Bir hükümdarın kız evladı vardır, ama erkek çocuğu olmaz. Hükümdar hanımına bu çocuk da kız olursa sarayı terk etmesini söyler. O sırada sarayın önünden çingeneler geçmektedir. Hükümdarın hanımı yeni doğan kız çocuğunu çingenelerdeki erkek bir çocukla değiştirir. Hükümdar erkek çocuğu olduğu için çok sevinir. Erkek çocuğuna çok iyi bakılmasını ister.
Günün birinde delikanlı olan oğlu ile yanlarına vezirlerini de alarak ava çıkarlar. Yolda giderlerken Hükümdarın oğlu “Şu ağaçtan güzel kasnak çıkar”der. Biraz sonra yine bir ağaç gördüğünde “Şu ağaçtan güzel sepet çıkar”der. Vezir bu işte bir gariplik olduğunu sezer, ama sesini çıkarmaz. Biraz daha ilerlediklerinde çingenelerin obasına rastlarlar. Hükümdar, oğlu ve vezir obada çadırın içinde misafir edilirler. Biraz sonra içeriye güzel, endamlı bir kız hükümdara içmesi için su getirir. Hükümdar suyu içerken ağzına saman çöpü gelince kıza, “Senin gibi güzel, endamlı bir kıza içinde saman çöpü olan suyu getirmeyi yakıştıramadım” der. Kız da, “Hükümdarım, içeriye terli girmiştiniz getirdiğim suyun tamamını hızlı bir şekilde içseydiniz hasta olurdunuz. Suyu birden içip hasta olmayasınız diye o şekilde yaptım” der.
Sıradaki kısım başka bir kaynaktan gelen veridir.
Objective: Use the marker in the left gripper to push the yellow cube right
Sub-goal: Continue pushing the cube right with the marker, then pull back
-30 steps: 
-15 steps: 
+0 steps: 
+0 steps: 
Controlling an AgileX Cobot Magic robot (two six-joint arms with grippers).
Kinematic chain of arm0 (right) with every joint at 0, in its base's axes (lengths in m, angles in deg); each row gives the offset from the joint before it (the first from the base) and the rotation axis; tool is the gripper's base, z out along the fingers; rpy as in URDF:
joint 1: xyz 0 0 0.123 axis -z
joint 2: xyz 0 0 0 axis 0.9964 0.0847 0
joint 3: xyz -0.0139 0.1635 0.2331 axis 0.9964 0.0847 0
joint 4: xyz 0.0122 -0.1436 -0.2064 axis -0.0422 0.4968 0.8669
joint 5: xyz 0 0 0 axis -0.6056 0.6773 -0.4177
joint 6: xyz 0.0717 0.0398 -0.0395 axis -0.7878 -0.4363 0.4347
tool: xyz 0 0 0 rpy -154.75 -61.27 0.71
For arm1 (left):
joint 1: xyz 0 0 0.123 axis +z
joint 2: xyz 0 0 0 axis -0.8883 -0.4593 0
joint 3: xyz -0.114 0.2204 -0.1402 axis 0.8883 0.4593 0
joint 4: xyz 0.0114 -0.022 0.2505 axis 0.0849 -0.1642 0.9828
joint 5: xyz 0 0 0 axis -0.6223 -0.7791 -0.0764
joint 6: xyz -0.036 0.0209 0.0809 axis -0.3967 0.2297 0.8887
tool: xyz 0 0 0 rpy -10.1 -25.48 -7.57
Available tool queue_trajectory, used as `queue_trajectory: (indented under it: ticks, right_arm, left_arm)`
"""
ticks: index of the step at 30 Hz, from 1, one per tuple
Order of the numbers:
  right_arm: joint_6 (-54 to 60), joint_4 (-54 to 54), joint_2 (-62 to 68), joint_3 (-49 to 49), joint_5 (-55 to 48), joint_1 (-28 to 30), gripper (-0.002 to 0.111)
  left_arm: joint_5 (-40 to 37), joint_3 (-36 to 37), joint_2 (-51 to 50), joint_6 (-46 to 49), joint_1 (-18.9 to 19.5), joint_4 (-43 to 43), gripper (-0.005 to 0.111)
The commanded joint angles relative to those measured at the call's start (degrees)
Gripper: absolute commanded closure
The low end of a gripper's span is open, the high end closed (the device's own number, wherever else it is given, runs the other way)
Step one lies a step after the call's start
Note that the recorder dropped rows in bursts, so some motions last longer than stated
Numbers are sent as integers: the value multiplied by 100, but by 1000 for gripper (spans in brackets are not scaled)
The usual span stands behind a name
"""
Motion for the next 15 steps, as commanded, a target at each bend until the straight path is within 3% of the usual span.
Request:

Baştan bu tarafa bir gariplik olduğunu sezen vezir kendini tutamayarak hükümdara, “Senin oğlan yolda sele, sepetle uğraşıyor, çadır kızı bu kız, asil işlerle uğraşıyor” deyince, hükümdar sarayına döner ve hanımına oğlunun kendi çocukları olup olmadığını sorar. Hanımı da “Ne yapayım korkumdan çingenelerin çocuğu ile değiştirmiştim, çadırdaki kız bizim çocuğumuz” der.
Her şey eninde sonunda aslına rücû ediyor. “Küllü şey’in yerciu ilâ aslihi (her şey aslına rücû) eder.”